[WHAT YOU WILL DO]: Starting from the line with "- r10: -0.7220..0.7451" and going up to and including the line with "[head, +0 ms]", copy the listing below exactly. Leave all images out.

++++ INFORMATION SHOWN ++++

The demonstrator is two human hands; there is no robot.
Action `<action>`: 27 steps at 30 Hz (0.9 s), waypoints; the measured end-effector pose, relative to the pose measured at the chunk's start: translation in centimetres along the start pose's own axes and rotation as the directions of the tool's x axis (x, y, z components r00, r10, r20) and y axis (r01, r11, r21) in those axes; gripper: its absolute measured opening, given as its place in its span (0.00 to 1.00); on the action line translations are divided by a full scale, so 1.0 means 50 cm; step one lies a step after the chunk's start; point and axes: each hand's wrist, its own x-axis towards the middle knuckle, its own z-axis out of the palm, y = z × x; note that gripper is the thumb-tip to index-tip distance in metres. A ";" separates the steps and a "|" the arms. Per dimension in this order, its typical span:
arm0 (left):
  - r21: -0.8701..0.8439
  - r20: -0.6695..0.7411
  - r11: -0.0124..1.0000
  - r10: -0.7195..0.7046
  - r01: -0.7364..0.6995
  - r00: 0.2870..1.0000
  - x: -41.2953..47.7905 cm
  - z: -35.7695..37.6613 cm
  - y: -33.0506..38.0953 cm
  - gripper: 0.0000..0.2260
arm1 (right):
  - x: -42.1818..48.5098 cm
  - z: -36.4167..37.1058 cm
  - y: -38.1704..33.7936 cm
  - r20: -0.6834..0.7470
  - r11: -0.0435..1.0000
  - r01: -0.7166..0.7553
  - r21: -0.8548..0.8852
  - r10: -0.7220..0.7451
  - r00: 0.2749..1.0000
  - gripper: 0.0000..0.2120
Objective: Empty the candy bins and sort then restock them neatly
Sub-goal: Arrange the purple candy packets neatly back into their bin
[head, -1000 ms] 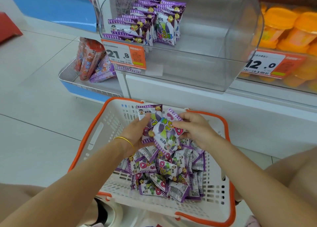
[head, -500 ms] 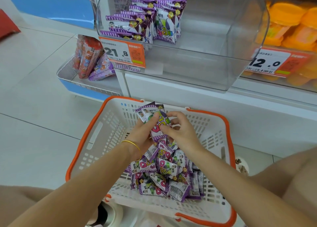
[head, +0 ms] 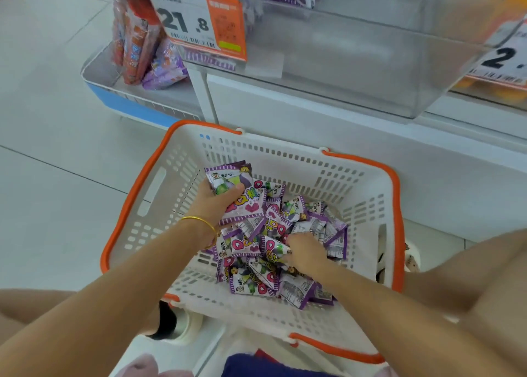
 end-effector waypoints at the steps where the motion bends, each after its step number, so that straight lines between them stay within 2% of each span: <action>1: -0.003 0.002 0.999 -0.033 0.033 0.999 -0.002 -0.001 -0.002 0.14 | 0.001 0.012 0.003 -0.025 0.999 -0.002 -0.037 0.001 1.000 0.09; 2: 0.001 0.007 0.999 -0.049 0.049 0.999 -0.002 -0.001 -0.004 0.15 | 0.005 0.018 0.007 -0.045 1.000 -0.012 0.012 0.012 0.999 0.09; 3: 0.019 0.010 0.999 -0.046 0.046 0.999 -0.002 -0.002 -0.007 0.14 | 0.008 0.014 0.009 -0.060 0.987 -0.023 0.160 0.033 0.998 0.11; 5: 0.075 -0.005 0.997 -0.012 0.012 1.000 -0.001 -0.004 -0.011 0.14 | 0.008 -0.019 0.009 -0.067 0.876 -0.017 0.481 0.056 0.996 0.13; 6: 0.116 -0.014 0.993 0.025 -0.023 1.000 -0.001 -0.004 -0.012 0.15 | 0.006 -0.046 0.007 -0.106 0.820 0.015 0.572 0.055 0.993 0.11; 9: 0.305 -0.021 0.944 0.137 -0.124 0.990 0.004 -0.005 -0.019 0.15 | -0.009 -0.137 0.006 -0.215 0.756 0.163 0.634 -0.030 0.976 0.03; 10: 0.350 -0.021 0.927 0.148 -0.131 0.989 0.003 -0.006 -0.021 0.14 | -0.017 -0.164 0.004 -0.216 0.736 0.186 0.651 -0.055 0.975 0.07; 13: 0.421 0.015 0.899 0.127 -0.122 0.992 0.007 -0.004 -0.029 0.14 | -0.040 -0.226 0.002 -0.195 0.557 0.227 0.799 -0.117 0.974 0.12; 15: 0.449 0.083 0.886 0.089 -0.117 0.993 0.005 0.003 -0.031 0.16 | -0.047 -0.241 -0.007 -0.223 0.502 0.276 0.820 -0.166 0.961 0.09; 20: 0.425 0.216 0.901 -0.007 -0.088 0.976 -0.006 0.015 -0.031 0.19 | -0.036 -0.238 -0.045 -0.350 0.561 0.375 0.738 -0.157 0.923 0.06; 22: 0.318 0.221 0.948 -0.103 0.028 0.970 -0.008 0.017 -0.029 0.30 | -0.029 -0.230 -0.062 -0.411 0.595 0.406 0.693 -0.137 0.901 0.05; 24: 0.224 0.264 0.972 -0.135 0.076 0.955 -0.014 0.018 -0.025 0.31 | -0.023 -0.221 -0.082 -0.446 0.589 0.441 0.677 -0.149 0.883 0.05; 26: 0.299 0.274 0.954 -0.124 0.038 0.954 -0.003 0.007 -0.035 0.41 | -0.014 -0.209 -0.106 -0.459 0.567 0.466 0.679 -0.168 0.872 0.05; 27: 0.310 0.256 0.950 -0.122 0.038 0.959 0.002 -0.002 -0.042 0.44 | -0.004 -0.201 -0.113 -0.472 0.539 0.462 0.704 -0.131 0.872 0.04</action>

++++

[WRITTEN RESPONSE]:
  - r10: -0.7220..0.7451
  - r00: 0.2749..1.0000
  - gripper: 0.0000..0.2120
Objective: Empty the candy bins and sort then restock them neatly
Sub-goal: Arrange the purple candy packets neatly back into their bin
[head, -1000 ms] 
[head, -500 ms] 
[head, +0 ms] 

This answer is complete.